CHAPTER V A FARM HAND
Williamsport, Lycoming County, Pa.,
Saturday, 3 October, 1891.
From Wilkesbarre it was an easy day's march to the village of Pleasant Hill, which lies in the way to Williamsport. The only notable incident of the tramp was one which confirmed me in an early formed policy. I have avoided railways, and have walked in preference along the country roads, as affording better opportunities of intercourse with people. But in going on that morning from Wilkesbarre to the ferry which crossed the river to Plymouth, I took the advice of a gate-keeper at a railway crossing and started down the track on a long trestle as a short cut to the ferry. All went well until I was half way over, and then two coal trains passed simultaneously in opposite directions, and I hung by my hands from the framework at one side, while the engineer and fireman on the locomotive nearest me laughed heartily at the figure that I cut, with the side of each car grazing my pack, and my hold on the railing growing visibly slacker.

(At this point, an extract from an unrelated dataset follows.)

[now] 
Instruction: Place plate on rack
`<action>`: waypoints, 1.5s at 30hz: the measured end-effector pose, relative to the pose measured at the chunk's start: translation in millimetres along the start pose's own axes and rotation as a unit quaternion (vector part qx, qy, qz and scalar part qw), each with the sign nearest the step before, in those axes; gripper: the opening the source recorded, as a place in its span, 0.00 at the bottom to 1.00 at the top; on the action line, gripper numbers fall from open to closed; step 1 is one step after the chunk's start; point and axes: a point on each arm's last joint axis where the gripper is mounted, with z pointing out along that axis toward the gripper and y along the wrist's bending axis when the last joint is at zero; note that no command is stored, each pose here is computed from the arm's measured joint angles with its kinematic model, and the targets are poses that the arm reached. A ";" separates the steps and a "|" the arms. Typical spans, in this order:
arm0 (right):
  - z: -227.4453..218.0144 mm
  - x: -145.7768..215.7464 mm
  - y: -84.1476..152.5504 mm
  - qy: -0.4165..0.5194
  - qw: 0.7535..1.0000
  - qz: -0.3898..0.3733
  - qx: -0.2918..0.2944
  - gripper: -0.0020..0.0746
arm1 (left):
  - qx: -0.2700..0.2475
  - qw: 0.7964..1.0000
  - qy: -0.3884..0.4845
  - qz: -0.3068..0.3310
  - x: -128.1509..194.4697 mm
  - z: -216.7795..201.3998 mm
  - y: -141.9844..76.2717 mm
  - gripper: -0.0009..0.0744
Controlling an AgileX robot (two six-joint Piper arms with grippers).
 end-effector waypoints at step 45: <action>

It was a little after nightfall when I reached the tavern at Pleasant Hill. Of my wages I had fifty cents left. I questioned the proprietor as to the demand for work in his community. He was quite encouraging. Only that afternoon, he said, one of the best farmers of the neighborhood had been inquiring in the village for a possible man, and to the best of his knowledge he had not found one. I said that I should apply at his farm in the morning, and then I broached the subject of entertainment. We soon struck a bargain for a supper and breakfast, and the privilege of a bed on the hay; but when, after supper, I asked to be directed to the barn, the landlord silently led the way to a little room upstairs, and there wished me good-night.
In the early morning he pointed out to me the road to his neighbor's farm, which I followed with ready success. I was penniless now, and had only an uncertain chance of work. And then, if the farmer should ask me, I should be obliged to own to inexperience, and the demand for farm-hands I thought must be limited, at a date so far into the autumn. But the morning was exquisite, and the buoyancy that it bred was an easy match for misgivings, so that it was with a light heart that I turned from the road into a lane which leads to the house of the farmer, whom I shall call Mr. Hill.
All about me were the marks of thrift. The fences stood straight and stout, with an air of lasting security. On a rising ledge above the lane was the farm-house, a small, unpainted wooden cottage, bleached to the rich, deep brown of a well-colored meerschaum pipe, and as snug and tight as a pilot's schooner. Near it was a summer-kitchen that seemed fairly to glow with conscious pride in its cleanness, and the very foot-path from the gate to the cottage-door was swept like a threshing floor.
On the door-step sat a girl in a calico dress of delicate pink, with a dark gingham apron concealing all its front. She was shelling peas into a milk-pan which rested on her lap, and the morning sunlight was in her flaxen hair, and showed you the delicate freshness of a pink-and-white complexion. Sober hazel eyes were fixed on me as I walked up the foot-path, and of us two I was the embarrassed one. I have not got over a certain timidity in asking for work, and each request is a sturdy effort of the will, with the rest of me in cowardly revolt, and a timid shrinking much in evidence I fear.
"Is this Mr. Hill's farm?" I ask, and I know that I am blushing deeply.